Wednesday, May 9, 2012

Just another stupid day

Yesterday was so busy for both of us, that no talking got done. Maybe thats a good thing, but i feel so disconnected from my best friend. I just want him, a hug from him, a kiss from him, HIM. 
But thats not going to happen. I just need to suck it up. 
My dad came by last night to drop off some money for school, go figure chris and my dad would be able to sit in a room by themselves after we break up a million times. I think my dad just stopped caring if we are together or broken up because he knows chris is here to stay weather we are together or not. Landon is what brings all of us together. 
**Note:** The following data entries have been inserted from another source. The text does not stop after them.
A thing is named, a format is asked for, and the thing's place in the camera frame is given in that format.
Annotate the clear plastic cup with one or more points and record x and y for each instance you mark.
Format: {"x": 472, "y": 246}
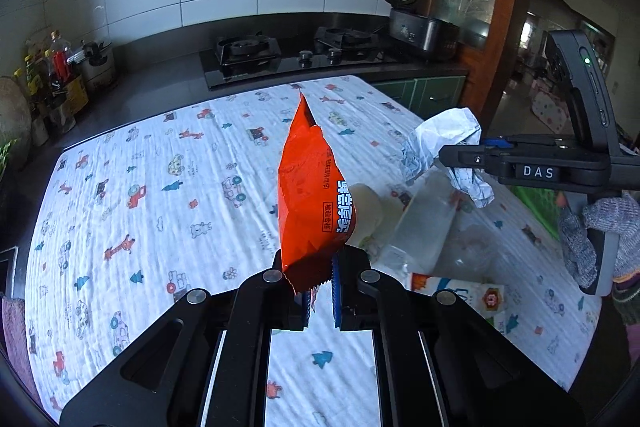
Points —
{"x": 430, "y": 217}

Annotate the white carton orange emblem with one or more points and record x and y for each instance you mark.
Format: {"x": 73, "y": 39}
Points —
{"x": 450, "y": 294}

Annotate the orange snack packet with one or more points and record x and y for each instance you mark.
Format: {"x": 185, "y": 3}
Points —
{"x": 310, "y": 197}

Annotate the black rice cooker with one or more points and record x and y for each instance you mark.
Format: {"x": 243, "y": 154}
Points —
{"x": 425, "y": 32}

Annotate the green kitchen cabinet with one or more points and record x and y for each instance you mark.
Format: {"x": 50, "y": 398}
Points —
{"x": 440, "y": 92}

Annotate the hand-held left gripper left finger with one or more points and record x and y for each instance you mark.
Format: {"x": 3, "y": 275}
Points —
{"x": 285, "y": 312}

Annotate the white paper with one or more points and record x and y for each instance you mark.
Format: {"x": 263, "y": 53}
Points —
{"x": 440, "y": 132}

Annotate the pink cloth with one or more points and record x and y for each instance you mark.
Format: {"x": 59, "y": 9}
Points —
{"x": 15, "y": 342}

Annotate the black gas stove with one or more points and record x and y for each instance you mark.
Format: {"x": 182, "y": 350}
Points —
{"x": 280, "y": 62}

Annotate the wooden glass door cabinet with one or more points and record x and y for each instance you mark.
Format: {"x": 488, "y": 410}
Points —
{"x": 515, "y": 7}

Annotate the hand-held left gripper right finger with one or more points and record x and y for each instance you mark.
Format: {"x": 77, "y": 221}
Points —
{"x": 336, "y": 297}

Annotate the row of condiment bottles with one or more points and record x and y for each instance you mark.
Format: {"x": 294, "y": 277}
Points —
{"x": 57, "y": 77}

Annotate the spotted play fence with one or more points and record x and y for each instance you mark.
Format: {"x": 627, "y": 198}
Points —
{"x": 550, "y": 112}

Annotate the white paper cup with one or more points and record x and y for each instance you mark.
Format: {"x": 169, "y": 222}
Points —
{"x": 367, "y": 212}

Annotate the steel pot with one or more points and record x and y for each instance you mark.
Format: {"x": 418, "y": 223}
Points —
{"x": 98, "y": 67}

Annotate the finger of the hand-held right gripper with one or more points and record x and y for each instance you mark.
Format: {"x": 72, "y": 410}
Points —
{"x": 470, "y": 157}
{"x": 495, "y": 141}

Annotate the green plastic basket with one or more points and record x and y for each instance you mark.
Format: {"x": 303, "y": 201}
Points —
{"x": 535, "y": 207}

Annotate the person's right hand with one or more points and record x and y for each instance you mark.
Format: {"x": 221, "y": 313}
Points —
{"x": 577, "y": 242}

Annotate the person's right forearm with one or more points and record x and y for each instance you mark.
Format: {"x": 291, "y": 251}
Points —
{"x": 631, "y": 302}

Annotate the printed white tablecloth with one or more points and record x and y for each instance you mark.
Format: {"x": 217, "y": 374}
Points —
{"x": 150, "y": 167}

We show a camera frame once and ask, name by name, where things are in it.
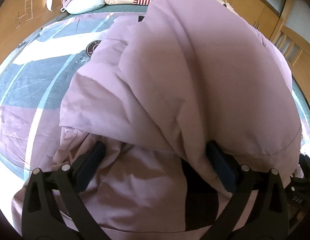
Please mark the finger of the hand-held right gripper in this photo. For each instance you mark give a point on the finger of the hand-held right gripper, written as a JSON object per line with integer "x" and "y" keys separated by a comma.
{"x": 305, "y": 165}

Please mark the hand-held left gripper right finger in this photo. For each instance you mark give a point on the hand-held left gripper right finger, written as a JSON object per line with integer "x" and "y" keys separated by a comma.
{"x": 221, "y": 165}

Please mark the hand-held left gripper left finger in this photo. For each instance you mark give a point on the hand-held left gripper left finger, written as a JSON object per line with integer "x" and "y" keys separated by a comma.
{"x": 91, "y": 165}

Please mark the pink hooded jacket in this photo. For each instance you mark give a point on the pink hooded jacket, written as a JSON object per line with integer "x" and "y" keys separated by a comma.
{"x": 182, "y": 67}

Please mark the plaid bed sheet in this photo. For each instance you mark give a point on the plaid bed sheet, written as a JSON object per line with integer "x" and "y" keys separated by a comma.
{"x": 27, "y": 85}

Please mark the wooden slatted side panel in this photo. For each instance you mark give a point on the wooden slatted side panel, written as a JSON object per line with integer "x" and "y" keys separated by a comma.
{"x": 19, "y": 5}
{"x": 302, "y": 60}

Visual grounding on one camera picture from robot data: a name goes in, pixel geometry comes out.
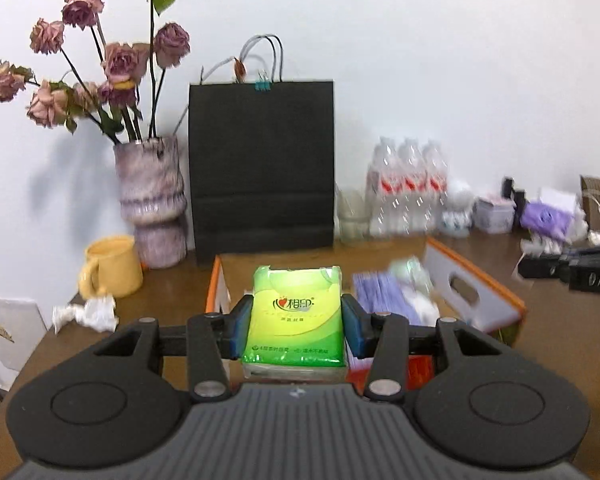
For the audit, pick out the crumpled white tissue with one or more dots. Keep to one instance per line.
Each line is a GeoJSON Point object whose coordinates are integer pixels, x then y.
{"type": "Point", "coordinates": [92, 312]}

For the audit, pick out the row of small white bottles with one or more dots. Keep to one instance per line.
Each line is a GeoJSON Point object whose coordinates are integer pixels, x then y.
{"type": "Point", "coordinates": [542, 246]}

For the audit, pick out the yellow mug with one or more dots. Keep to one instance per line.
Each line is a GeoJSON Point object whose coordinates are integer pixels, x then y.
{"type": "Point", "coordinates": [112, 267]}

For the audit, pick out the orange and white box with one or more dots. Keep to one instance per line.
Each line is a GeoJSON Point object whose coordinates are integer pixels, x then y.
{"type": "Point", "coordinates": [480, 305]}

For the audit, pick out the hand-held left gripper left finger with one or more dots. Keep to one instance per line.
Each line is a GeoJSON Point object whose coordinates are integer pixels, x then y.
{"type": "Point", "coordinates": [242, 327]}

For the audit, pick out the clear glass cup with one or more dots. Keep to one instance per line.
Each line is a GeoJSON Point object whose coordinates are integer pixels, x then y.
{"type": "Point", "coordinates": [352, 217]}

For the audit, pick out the dried pink rose bouquet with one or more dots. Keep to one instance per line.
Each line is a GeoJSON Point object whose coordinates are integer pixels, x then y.
{"type": "Point", "coordinates": [122, 62]}

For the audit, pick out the white robot figure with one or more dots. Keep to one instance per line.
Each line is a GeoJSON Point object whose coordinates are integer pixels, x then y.
{"type": "Point", "coordinates": [457, 210]}

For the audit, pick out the white storage box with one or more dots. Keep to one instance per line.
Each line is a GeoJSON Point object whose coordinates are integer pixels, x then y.
{"type": "Point", "coordinates": [492, 215]}

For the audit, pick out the purple tissue pack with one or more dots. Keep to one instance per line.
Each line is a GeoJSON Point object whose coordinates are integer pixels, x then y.
{"type": "Point", "coordinates": [550, 220]}

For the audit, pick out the green tissue pack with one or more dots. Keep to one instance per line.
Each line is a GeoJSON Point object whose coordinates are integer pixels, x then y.
{"type": "Point", "coordinates": [295, 320]}

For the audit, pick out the purple ceramic vase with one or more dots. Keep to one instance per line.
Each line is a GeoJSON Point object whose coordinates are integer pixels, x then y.
{"type": "Point", "coordinates": [152, 200]}

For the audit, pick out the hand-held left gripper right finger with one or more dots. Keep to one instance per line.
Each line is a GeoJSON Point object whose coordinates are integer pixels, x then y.
{"type": "Point", "coordinates": [352, 325]}

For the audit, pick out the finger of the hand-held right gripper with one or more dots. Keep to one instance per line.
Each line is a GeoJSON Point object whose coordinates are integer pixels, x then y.
{"type": "Point", "coordinates": [540, 266]}

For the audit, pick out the small black box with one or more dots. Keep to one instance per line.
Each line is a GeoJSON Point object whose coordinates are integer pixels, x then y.
{"type": "Point", "coordinates": [514, 192]}

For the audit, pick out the purple tissue packet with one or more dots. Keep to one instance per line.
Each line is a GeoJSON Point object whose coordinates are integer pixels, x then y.
{"type": "Point", "coordinates": [380, 292]}

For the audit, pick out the black paper bag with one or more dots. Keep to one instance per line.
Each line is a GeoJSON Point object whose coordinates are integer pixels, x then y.
{"type": "Point", "coordinates": [260, 170]}

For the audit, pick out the white paper sheets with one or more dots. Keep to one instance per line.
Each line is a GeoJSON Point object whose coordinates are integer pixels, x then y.
{"type": "Point", "coordinates": [10, 335]}

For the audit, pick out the clear water bottle red label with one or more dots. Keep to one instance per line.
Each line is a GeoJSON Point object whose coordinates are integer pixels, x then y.
{"type": "Point", "coordinates": [436, 187]}
{"type": "Point", "coordinates": [411, 190]}
{"type": "Point", "coordinates": [382, 190]}
I wish he was still mine. He was texting someone while i was in the room, we were talking and then he picked up his phone to text someone right there. either to make me jealous or because he is talking to his new GF. IDK 
But all i got out of it was a huge knot in my stomach and nothing left to say. Now i dont have the appetite that i had for subway :/ 
Why does it have to be this way? Why did i have to do what i did? and why does he just not care? 
He said he did, when he saw that i was happy. I think he just wanted to make me feel like shit because he doesnt think that i deserve to be happy and i was going to be, so he threw a curve ball and broke that. Now im miserable and the only reason he is, is because im still here. I dont think he gave as big a shit as he said or thought he did. I think he just wanted to get his anger out, and now he's perfectly fine! 
but i cant complain to much, at least he is letting me live here. Thats more than most guys would do. But i dont know if i can just stick around and watch him move on with other girls. Talk about disrespect to the max! I would never start talking to or dating someone while i was living with him even secretly just out of respect for what we did have. 
Any who, i thought about this yesterday, if he has, or does sleep with ANYONE  and think we are getting back together he is out his fucking mind. Im not doing that shit again! You cant just go sleep around whenever you want and expect your ex to take you back becuase she's your settle down girl. Fuck that! I am no ones bitch, rebound, last resort, or put her on the back burner. I hate this, Thinking about what might happen during this breakup that will affect our future. 
I was better off mad and not giving a fuck, than now. Now that he made me feel like shit for him, and suffer through what ive done. When i blamed him being mad was what got me through the day! Now that i am not mad at him, i feel sorry for him, and it gives me no strength. 
Guess ill have to find it within. God give me strength to move on, get through school, and be on my own for good. I just want to be independent and not need or want anyone. I should be able to be happy with just me and my son. 
Goals for the next two years:
Get through school
Get my own place, phone, insurance, car... 
Get settled in my job
Live life with as little chris as i can get. 
1st and always, TAKE CARE OF THIS BEAUTIFUL BOY THAT I HAVE!